Hamlet (1948)

Hamlet (1948)

To understand Laurence Olivier’s Hamlet, you must first try to understand the concept behind today’s screen acting.  Screen acting is generally considered to be ‘good’ if it is realistic and natural, and ‘good’ characterisation comes from being able to decipher a character’s motivation: their wants, needs and desires.  These are ideas are imported from the realist movement of the late 19th Century and were brought to America by the famous Constantin Stanislavsky.  To be successful, he taught, acting must be real.

Emerging in tandem with realist acting at the beginning of the 20th Century were various advances in psychology, notably Sigmund Freud’s analysis of the development of the human mind.  It’s all very complicated stuff which I won’t pretend to know more of than the basics.  In the case of Olivier’s Hamlet, the Oedipus Complex is the most relevant – the idea being that the male psyche desires, often unwittingly, to surplant one’s father and marry one’s mother.  Freud’s work has largely been discredited, but even today we can observe his fundamentals in various artistic movements.

Olivier’s Hamlet binds itself to these two forces irremovably.  Watching the film, it would be easy to think that Shakespeare’s text is solely about Hamlet’s search for meaning and self-realisation.  Sure, this theme features strongly, but this version of Hamlet has also been heavily edited to emphasise this aspect of Hamlet’s psychological turmoil.  Some characters, such as Ophelia, have major speeches whittled down while others, such as Rosencratz and Guildenstern, have been removed entirely.  Through their absence we are given a film which focuses very much on Hamlet’s actions, desires, and inability to take control.

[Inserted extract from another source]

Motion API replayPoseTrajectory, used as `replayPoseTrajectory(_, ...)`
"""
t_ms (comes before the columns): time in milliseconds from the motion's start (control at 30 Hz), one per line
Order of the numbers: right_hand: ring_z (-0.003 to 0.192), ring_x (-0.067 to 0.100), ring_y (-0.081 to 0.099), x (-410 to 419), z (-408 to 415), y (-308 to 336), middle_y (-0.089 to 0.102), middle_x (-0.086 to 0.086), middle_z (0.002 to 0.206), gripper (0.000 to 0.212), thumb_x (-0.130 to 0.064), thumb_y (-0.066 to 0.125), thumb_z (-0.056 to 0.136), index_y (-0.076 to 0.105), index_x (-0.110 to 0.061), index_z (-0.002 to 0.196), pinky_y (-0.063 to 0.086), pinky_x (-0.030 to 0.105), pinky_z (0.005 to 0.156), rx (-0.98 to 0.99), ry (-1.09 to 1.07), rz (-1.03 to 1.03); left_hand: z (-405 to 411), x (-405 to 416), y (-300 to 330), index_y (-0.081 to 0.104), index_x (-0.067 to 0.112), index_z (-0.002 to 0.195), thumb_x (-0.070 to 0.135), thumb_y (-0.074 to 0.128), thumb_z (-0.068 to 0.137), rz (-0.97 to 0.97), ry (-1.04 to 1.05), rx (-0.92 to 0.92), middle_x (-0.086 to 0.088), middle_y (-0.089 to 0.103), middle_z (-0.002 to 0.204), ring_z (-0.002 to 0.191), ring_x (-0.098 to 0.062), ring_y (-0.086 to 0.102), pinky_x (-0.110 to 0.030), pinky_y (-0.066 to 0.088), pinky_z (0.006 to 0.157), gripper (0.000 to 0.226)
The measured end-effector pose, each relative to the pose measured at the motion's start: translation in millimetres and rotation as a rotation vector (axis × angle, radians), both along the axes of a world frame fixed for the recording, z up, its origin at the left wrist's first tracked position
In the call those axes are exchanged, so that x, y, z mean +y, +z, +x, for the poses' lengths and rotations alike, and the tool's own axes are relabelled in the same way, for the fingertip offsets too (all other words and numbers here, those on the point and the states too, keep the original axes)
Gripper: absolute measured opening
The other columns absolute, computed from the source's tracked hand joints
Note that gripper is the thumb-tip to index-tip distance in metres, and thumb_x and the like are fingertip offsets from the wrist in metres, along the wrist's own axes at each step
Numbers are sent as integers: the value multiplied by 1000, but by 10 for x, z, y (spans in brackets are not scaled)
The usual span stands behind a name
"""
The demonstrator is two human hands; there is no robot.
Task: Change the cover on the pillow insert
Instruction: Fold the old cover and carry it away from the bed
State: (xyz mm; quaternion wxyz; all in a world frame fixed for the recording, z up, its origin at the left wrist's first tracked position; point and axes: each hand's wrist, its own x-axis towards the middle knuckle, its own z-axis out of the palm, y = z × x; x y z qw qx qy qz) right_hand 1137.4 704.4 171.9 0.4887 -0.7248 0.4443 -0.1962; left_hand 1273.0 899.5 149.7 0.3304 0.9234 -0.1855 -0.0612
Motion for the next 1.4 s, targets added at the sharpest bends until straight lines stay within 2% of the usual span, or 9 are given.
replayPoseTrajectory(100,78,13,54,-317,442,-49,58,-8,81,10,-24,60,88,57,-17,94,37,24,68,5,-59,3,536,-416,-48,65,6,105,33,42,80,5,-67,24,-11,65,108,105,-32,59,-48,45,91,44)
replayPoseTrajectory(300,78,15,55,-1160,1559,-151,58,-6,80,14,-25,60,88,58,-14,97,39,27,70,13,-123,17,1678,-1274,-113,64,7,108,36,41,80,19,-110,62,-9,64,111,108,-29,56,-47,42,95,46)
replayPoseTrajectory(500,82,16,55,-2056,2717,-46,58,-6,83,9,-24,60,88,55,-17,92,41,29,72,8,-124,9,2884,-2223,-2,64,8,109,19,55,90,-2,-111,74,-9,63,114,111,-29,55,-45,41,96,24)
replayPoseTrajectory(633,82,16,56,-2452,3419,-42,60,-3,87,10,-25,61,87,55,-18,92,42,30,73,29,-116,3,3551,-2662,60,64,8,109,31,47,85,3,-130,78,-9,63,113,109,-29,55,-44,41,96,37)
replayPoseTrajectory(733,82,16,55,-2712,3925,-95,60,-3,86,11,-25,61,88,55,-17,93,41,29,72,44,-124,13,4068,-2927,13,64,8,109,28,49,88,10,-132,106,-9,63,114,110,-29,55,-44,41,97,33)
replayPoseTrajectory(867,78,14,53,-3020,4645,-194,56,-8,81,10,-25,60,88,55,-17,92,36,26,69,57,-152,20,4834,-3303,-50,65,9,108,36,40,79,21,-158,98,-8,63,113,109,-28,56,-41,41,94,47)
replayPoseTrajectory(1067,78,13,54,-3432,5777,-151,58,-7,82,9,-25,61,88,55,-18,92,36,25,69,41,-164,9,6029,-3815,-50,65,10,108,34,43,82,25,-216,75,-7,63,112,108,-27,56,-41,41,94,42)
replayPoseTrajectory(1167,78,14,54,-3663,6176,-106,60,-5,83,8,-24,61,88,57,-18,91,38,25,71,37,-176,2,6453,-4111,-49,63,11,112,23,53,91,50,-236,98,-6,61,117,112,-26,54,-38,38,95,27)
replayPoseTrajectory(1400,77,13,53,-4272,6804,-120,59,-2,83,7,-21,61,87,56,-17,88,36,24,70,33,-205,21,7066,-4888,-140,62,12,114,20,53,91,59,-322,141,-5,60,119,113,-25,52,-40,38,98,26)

The film also uses various visual symbols and metaphors to further engage us in the psychology of Hamlet.  Elsinore, Hamlet’s castle, is not just isolated, it is perched on the edge of a rocky precipice with waves crashing against the cliffs below, symbolising the psychological turmoil and feelings of isolation inside Hamlet himself.  The castle is scattered with dominating towers, suggesting the phallocentricity of the film’s title character, while the Queen’s bed (Hamlet’s mother) is adorned with vulvic curtains which suggest a sexual interest in his mother.  The whole film, from the words to the setting, is about Hamlet: his thoughts, his feelings and his inability to deal with his father’s death.

So defining is this film that we carry it with us whenever we look at Shakespeare today.  Shakespeare wasn’t necessarily interested in providing his audience with a well-rounded, psychologically plausible person.  He was writing for effect and excitement.  Performance in Shakespeare’s day was big and over-the-top (if you ever get the chance to see a production at the Globe Theatre in London, do it!).  In the 1940’s, Olivier captures the essence of 20th Century acting by transposing the ways that we understand the human mind onto one of the most complex, fascinating and popular plays to grace the stage.

And how does the film hold up?  I love it.  It’s tightly wrought, and to the point.  The characters are played just as I imagine them.  Olivier is magnificent of course, a fantastic performance, and his co-stars have been excellently directed with a complete understanding of their line delivery.  The ghost scene, spooky and haunting, is a highlight.

Hamlet is a defining film of the 20th Century.  We can find faults today, in the way that it quashes the voice of the female characters for instance, but even so it stands up as one of the best film adaptations of Shakespeare and one of the most significant films of the 20th century.